> WHAT YOU WILL DO: Print exactly the lines of the listing below from the one containing "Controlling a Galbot" through the final line, both included, and no pictures.
- - -
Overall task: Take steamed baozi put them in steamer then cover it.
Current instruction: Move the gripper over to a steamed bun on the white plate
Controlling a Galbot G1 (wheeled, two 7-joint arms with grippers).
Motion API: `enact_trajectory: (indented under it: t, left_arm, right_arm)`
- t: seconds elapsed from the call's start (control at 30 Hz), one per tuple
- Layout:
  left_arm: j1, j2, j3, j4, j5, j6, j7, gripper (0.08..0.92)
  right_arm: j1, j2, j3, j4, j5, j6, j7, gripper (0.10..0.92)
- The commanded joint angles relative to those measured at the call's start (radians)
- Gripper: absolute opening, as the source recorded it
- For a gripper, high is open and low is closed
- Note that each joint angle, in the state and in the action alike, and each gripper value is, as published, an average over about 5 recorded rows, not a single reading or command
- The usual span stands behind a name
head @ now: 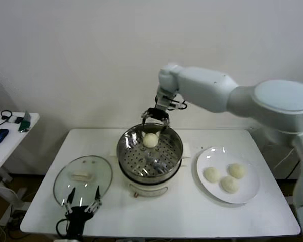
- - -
> ANSWER TO THIS TASK:
Controlling a Galbot G1 (wheeled, two 7-joint arms with grippers).
Motion API: `enact_trajectory: (indented under it: t, left_arm, right_arm)`
- t: seconds elapsed from the call's start (control at 30 Hz), one per tuple
- Layout:
  left_arm: j1, j2, j3, j4, j5, j6, j7, gripper (0.08..0.92)
  right_arm: j1, j2, j3, j4, j5, j6, j7, gripper (0.10..0.92)
- The commanded joint angles relative to those measured at the call's start (radians)
- Gripper: absolute opening, as the source recorded it
- For a gripper, high is open and low is closed
- Note that each joint angle, in the state and in the action alike, and each gripper value is, as published, an average over about 5 recorded rows, not a single reading or command
- The usual span stands behind a name
head @ now: 

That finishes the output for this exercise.